For engineering leads and DevOps engineers responsible for cloud storage architecture and cost management at Indian businesses.
What Rightsizing Means for Storage
Rightsizing is a term most often applied to compute — shrinking an oversized VM to a size that matches actual CPU and memory utilisation. For storage, rightsizing means something different: ensuring that the data you are storing is on the storage tier and at the retention level that matches its actual access pattern and business value.
Unlike compute, object storage does not have tiers you can "undersize" to save cost — you are charged per byte regardless of whether data is accessed frequently or never. The rightsizing opportunity is: stop paying standard storage rates for data that should be archived, and stop paying any rate at all for data that should have been deleted.
The Four Access Pattern Categories
Data in a production system typically falls into four categories. Most storage architectures treat all data as category one, paying premium rates for data that belongs in categories two, three, or four.
Category 1 — Hot data: accessed frequently, often daily. User-generated content actively being used by users, application assets served in real-time, data feeds consumed by running processes. This data belongs in standard active storage.
Category 2 — Warm data: accessed occasionally, a few times per month. Reports generated last quarter, user uploads from 90 days ago, log data from the last 60 days. This data is worth retaining but is not accessed frequently enough to justify active storage rates on every byte.
Category 3 — Cold data: accessed rarely, perhaps once or twice per year. Compliance records, historical archives, old backups, regulatory filing storage. This data must be retained but almost never needs to be retrieved quickly.
Category 4 — Dead data: no business purpose, but nobody deleted it. Orphaned uploads from deprecated features, test data from old experiments, duplicate copies created by misconfigured pipelines.

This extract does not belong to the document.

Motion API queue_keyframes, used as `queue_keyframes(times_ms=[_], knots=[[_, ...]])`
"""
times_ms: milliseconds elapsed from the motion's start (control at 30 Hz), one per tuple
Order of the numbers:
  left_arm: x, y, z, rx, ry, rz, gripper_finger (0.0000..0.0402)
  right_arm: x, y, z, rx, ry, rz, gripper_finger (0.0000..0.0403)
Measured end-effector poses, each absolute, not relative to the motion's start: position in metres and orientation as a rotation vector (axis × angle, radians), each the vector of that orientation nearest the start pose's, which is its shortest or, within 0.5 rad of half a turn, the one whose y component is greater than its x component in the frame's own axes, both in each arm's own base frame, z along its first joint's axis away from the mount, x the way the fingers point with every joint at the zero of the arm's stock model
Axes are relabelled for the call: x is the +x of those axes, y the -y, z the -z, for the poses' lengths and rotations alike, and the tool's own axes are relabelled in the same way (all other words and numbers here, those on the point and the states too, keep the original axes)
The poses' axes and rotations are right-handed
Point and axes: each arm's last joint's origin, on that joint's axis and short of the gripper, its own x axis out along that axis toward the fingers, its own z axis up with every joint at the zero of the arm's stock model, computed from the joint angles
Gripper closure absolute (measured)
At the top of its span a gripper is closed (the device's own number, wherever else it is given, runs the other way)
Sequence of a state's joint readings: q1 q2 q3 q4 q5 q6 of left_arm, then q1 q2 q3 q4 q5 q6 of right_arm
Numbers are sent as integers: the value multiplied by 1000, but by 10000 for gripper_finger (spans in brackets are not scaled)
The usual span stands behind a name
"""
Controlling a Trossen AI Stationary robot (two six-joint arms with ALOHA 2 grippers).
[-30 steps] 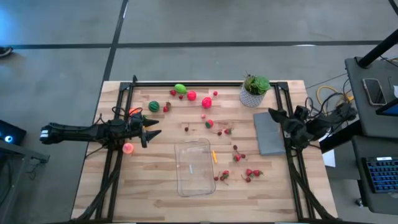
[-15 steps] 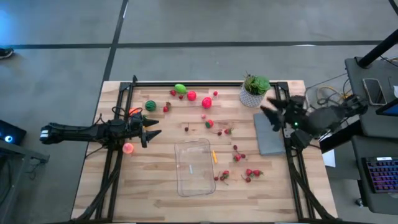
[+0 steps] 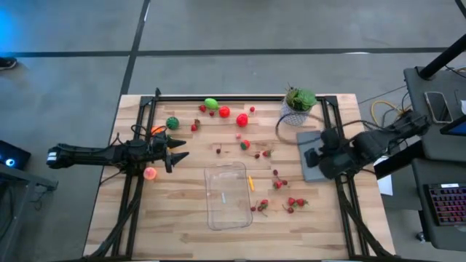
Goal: Pick and placing Produce into tupperware
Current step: Put the red cherry into the transparent bin
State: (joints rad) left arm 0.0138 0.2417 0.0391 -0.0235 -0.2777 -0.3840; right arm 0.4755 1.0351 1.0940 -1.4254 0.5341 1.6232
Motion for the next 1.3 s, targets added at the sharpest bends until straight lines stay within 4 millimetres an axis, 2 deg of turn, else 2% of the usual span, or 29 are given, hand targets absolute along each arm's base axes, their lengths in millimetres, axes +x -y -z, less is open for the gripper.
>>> queue_keyframes(times_ms=[233, 367, 567, 733, 933, 1100, 1300], knots=[[109, -9, -155, -350, -166, -329, 127, 174, -70, -312, 423, -961, 816, 76], [109, -9, -155, -350, -166, -329, 127, 199, -83, -305, 183, -1084, 717, 76], [109, -9, -155, -350, -166, -330, 127, 226, -96, -281, 68, -1230, 698, 78], [109, -9, -155, -350, -166, -330, 127, 241, -80, -251, 337, -1417, 644, 89], [109, -9, -155, -350, -166, -329, 127, 258, -39, -235, 699, -1305, 733, 105], [109, -9, -155, -351, -166, -329, 127, 264, -16, -218, 809, -1291, 725, 100], [109, -9, -155, -351, -166, -329, 127, 273, -15, -196, 851, -1307, 680, 105]])
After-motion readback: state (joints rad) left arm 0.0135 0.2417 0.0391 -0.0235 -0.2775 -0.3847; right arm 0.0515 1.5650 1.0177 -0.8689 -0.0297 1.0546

This data should not exist.
Step 1 — Classify Your Existing Data
Before rightsizing, you need to know what you have. Run a storage inventory across your buckets:
Look at the distribution of LastModified timestamps. Objects that have not been modified in over a year are candidates for warm or cold classification. Objects that have not been modified in over three years with no known access requirement are candidates for deletion.
For access patterns rather than modification dates, enable S3 server access logging and analyse request frequency per object key prefix. The access log tells you which prefixes are generating read requests and which have not been accessed in months.
Step 2 — Identify and Delete Dead Data
Dead data is the highest-value rightsizing opportunity because it reduces costs to zero for the deleted data rather than reducing it to archive rates.
Common sources of dead data in production buckets:
Orphaned multipart uploads — use a lifecycle rule AbortIncompleteMultipartUpload: DaysAfterInitiation: 7 to clean these up automatically.
Duplicate processed outputs — data pipelines that ran with bugs sometimes produce multiple versions of the same processed file. Check for objects with similar key patterns and verify whether duplicates are intentional.
Development and test data in production buckets — test uploads from load tests, development fixtures, sample files from QA. These should never have been written to the production bucket, but often are.
Feature tombstones — files associated with features that have been removed from the product. The feature is gone but the storage remains.
For each candidate, verify with the owning team that deletion is safe. Then delete.
Step 3 — Implement Data Classification via Naming Conventions
Rightsizing at scale requires knowing the access pattern of data before it is written. This is achieved through bucket naming and key prefix conventions that encode the data class at write time.
Rather than writing all data to a single company-data bucket, structure storage by access class:
company-data-active/ — standard storage, no lifecycle transitions, short or no expiry for transient data.
company-data-warm/ — standard storage with lifecycle transitions to archive tiers after 90 days on providers that support them.
company-data-archive/ — data written with the intent of long-term retention, accessed rarely.
company-data-tmp/ — temporary processing data with a lifecycle expiry of 7–30 days.
When a pipeline writes data, it writes to the bucket that matches the data's intended lifecycle — not to a generic dump bucket.
Step 4 — Measure Storage Growth by Category
After classifying your data, instrument the storage layer to track growth by category. A weekly CloudWatch metric (or equivalent on IBEE) that shows bytes in each bucket gives you visibility into which categories are growing and at what rate.
Rising growth in the tmp bucket when it has a 7-day lifecycle policy is a signal that a pipeline is writing more than expected. Rising growth in archive at a predictable rate is normal and expected. Rapid growth in active for a category of data that should not be growing quickly warrants investigation.
Rightsizing and IBEE's Flat Pricing
One of the operational advantages of IBEE's pricing model is that it does not have retrieval-penalised archive tiers. On AWS, moving data to Glacier saves on storage but introduces retrieval fees and minimum storage duration penalties that create rightsizing complexity — you must accurately predict access frequency before archiving, because a mis-classified object accessed more frequently than expected pays retrieval fees that exceed the storage savings.
On IBEE, all data is in the same flat-priced storage tier at Rs.1.50/GB-month with no retrieval surcharges. The rightsizing exercise on IBEE is simpler: classify what should be retained versus deleted, and delete what does not need to be kept. The cost model does not punish you for accessing archived data when you need it.
This simplicity means rightsizing on IBEE is a deletion discipline rather than a tier management discipline — which is both simpler to reason about and safer to implement.